Essential oil was collected by steam distillation according to the volatile oil extraction method in the 2020 edition of the Chinese Pharmacopoeia [64].

A Waters e2695 series high performance liquid chromatography (HPLC) system (Waters Technology (Shanghai) Co. Ltd., Shanghai, China) was employed to analyze the samples. A Welchrome C18 analytical column (250 mm × 4.6 mm, 5 mm; Shanghai Welch Technology Co. Ltd., Shanghai, China) was used and the mobile phase was acetonitrile (A) and 0.1% v/v formic acid solution (B) at a flow rate of 1 mL·min−1. The gradient was as follows: 0–5 min, 10% A, 5–6 min, 14% A, 6–22 min, 30% A, 22–27 min, 52% A, 27–55 min, 80% A, 55–65 min, 100% A. The column temperature was 30 °C and the injection volume was 10 µL. The detection wavelength was 340 nm for atractylodin and 203 nm for atractylon and β-eudesmol, respectively. The reference standards of atractylodin, atractylon, and β-eudesmol were purchased from Shanghai Yuanye Bio-Technology Co., Ltd (Shanghai, China).

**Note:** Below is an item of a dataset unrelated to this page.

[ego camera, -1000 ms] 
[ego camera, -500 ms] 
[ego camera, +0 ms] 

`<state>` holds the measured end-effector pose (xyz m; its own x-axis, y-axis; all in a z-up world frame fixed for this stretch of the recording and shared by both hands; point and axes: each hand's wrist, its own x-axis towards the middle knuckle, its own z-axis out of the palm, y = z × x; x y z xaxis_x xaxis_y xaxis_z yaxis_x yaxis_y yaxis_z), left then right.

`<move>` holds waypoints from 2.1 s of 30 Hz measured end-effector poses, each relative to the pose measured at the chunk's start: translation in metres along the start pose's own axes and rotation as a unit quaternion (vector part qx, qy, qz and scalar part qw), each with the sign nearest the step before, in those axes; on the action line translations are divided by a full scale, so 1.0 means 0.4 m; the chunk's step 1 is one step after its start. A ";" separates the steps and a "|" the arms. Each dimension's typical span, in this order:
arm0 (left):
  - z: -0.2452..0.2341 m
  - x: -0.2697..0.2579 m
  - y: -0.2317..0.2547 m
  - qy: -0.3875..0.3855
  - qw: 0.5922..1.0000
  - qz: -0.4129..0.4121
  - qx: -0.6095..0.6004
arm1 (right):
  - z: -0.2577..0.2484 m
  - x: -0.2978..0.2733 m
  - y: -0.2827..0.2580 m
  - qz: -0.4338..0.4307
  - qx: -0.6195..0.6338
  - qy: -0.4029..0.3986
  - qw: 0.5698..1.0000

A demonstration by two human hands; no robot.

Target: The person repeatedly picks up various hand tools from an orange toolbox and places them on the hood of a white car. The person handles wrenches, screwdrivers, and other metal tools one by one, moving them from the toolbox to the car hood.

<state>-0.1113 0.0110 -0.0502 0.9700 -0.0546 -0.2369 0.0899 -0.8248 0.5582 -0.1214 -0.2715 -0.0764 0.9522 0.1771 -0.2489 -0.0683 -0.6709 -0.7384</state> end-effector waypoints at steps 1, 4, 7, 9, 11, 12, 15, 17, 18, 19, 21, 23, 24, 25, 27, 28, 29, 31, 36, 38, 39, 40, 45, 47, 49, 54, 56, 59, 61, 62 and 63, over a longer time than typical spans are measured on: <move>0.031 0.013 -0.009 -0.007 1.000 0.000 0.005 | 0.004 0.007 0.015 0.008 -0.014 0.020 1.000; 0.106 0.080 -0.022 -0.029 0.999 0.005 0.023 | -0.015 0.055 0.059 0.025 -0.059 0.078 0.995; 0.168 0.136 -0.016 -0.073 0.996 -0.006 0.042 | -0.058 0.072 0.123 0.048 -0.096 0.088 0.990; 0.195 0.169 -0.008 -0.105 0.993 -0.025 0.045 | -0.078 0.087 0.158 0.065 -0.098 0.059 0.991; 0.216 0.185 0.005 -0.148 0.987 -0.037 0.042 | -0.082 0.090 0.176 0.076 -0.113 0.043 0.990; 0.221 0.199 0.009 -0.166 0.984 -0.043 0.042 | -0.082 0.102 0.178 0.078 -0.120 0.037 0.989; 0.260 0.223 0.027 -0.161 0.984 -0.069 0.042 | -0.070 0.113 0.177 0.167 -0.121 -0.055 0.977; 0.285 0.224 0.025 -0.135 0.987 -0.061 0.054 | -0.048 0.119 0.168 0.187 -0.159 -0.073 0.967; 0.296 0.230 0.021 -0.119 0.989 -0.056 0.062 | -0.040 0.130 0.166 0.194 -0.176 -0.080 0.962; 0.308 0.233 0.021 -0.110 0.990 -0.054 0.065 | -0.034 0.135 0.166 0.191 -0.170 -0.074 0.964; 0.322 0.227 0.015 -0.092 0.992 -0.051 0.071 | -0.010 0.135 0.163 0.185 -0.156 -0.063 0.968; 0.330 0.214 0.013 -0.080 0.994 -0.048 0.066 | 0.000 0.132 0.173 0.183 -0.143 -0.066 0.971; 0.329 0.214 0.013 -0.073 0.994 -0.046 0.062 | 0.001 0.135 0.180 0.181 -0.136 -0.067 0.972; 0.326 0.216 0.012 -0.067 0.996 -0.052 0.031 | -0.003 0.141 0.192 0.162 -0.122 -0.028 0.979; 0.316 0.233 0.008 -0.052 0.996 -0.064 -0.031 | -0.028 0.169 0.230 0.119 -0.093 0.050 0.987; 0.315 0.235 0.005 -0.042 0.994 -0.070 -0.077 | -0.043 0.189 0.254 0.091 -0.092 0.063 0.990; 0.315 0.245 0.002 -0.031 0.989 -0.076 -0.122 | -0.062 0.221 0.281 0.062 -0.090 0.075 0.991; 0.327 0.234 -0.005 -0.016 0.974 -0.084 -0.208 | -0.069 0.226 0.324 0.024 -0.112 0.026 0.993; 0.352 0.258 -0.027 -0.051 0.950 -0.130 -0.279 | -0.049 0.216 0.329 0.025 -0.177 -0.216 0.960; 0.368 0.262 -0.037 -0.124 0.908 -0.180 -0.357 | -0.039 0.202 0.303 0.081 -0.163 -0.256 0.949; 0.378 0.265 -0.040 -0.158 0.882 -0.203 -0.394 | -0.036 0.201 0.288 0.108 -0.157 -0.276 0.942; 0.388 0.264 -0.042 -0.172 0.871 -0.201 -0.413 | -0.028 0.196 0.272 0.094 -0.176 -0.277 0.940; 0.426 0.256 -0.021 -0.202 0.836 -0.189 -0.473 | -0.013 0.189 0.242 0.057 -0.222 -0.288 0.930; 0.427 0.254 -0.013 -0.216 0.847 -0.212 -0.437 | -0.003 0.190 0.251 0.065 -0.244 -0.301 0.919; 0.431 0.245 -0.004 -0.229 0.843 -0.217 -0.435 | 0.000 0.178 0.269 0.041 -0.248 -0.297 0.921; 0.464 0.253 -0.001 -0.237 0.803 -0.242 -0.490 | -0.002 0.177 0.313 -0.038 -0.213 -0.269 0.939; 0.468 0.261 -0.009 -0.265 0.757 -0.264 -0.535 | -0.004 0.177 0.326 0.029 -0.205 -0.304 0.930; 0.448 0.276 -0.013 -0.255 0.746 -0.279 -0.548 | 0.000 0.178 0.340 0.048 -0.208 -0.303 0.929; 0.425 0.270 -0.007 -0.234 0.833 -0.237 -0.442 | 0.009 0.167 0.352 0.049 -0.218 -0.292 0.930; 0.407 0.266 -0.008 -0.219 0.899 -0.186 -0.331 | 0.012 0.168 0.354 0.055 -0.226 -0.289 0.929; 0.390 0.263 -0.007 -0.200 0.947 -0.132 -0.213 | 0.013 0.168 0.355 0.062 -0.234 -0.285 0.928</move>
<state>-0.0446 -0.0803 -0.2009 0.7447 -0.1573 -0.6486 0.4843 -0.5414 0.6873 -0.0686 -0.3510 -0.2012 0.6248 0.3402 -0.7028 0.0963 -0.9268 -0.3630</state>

Four hundred milligrams of rhizome sample powder and 10 mL of methanol were placed together in a brown triangular bottle and weighted precisely. After ultrasonic extraction for 40 min and cooling to room temperature, methanol was added to the mixture to make up for weight loss. Then, the supernatant was passed through a 0.45-μm micro-porous membrane to prepare the sample solution for HPLC analysis.

Statistical analysis

All data were assessed for significant differences (P < 0.05) using one-way analysis of variance (ANOVA) with Bonferroni correction using SPSS 20.0 software (IBM Corp., Armonk, NY, USA). Each experiment was performed three times independently and all data were presented as the mean and standard deviation (SD). The GraphPad Prism 8 (GraphPad Software, San Diego, CA, USA) was used to construct graphs.